Similarly, object-oriented songcraft can be found in the lyrical and compositional techniques used by many songwriters. If I single out Richard Dawson for an exploration of these techniques, it’s because I believe that he’s a relatively extreme example. Certainly, he is one of the songwriters who opened my ears to the idea of song objects. I maintain that ‘Wooden Bag’ is, in a very literal sense, an object lesson in how evocative objects do their work, while ‘Joe the Quilt-Maker’ teaches its listeners that quilting points are the elements that fix the patchwork of experience narrated or collaged in songs; they pin things down enough for them to take on recognisable form and stability.
That Dawson articulates the care with which such songs were brought to fruition exemplifies the continued relationship a songwriter has with their craft and its outcome(s). Yet he has also made clear the importance of recognising what is ‘coming through’ in the writing process and of ‘do[ing] justice to what the song wants’.
This opening up of a potential tension can be taken further by a listener who is attuned to what comes to life or notice in song, and what lives on in song itineraries. Such a listener places emphasis on the ontology and agency of objects stacked or stitched together in verses and given vital and viral energy by the weirdly catchy nature of song objects.
I have referred to these books a few times before on Songs and Objects, for example in a post a year ago about Mary Chapin Carpenter’s songs—another three-part series that focussed on memory, objects and listing. I also wrote about Brainard, Perec and Adair more than a decade ago on my Place of Longing blog; these writers, and these works, have been a reference point for me for a long time now.
Part of this description of ‘Fulfilment Centre’ appears as my contribution to
’s recent collaborative post on protest songs. It’s well worth checking out the longer list, and the wider series.I realise some additional information about OOO would be useful here for the uninitiated. As it is, the post is already long and I’m not sure I have space to do justice to the theoretical framework(s). Good places to start are Graham Harman’s Object-Oriented Ontology: A New Theory of Everything (2018), Timothy Morton’s Being Ecological (2018) and Bogost’s aforementioned Alien Phenomenology.

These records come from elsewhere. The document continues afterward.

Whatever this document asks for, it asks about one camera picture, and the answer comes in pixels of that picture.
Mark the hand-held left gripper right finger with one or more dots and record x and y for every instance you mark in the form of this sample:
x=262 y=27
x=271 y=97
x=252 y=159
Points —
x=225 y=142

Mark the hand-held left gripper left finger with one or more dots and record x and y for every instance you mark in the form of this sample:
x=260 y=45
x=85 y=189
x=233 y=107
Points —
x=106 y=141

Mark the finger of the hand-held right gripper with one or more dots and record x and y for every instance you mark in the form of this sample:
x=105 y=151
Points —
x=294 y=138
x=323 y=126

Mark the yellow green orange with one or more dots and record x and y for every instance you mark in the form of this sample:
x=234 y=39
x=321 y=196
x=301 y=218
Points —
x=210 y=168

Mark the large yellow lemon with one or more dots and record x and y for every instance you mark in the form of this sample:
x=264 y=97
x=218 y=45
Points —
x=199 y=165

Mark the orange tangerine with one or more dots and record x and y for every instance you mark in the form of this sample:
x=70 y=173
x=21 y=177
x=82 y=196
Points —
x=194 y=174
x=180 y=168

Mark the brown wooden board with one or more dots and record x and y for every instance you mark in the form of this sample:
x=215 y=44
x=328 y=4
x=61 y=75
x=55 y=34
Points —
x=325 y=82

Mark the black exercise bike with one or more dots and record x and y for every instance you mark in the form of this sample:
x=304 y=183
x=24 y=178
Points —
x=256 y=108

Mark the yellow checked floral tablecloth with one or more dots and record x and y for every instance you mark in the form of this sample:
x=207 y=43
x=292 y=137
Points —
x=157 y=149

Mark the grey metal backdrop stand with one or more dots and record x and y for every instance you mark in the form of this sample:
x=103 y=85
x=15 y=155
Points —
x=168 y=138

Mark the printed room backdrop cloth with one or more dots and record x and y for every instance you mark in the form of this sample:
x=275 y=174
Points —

Nice piece. Your mention of “ The Waters of March “ was timely I am off to listen to it again.
Wow, Richard, I am in awe of your passion, research, and level of detail you have given these three pieces! They are extraordinary. I am also somewhat overwhelmed and wish I could offer more, but I don't know Dawson's music/art, and I'm unsure where to start. I did, however, love the quilting analogy in Part II, and coincidentally, when you posted it, I was looking at Pacita Abad's large quilt tapestry pieces!
You have definitely inspired me to explore and listen deeper to Dawson's music. However, I wonder if his work is so quintessentially English, like, say, Michael Head (who I love, btw!) that his lyrical references are missed on many listeners outside of the UK. That said, I did live in England (albeit London) for 14 years, and my wife is English. However, as Dawson is a Northerner, there still may be things lost on my ears and even my wife's (she grew up in Cambridge and London).
Nevertheless, I respect and applaud you for the deepest of dives you have taken us on. I also hope you have shared this three-part essay with Dawson. He would no doubt be chuffed to read it. Thank you for sharing it with us.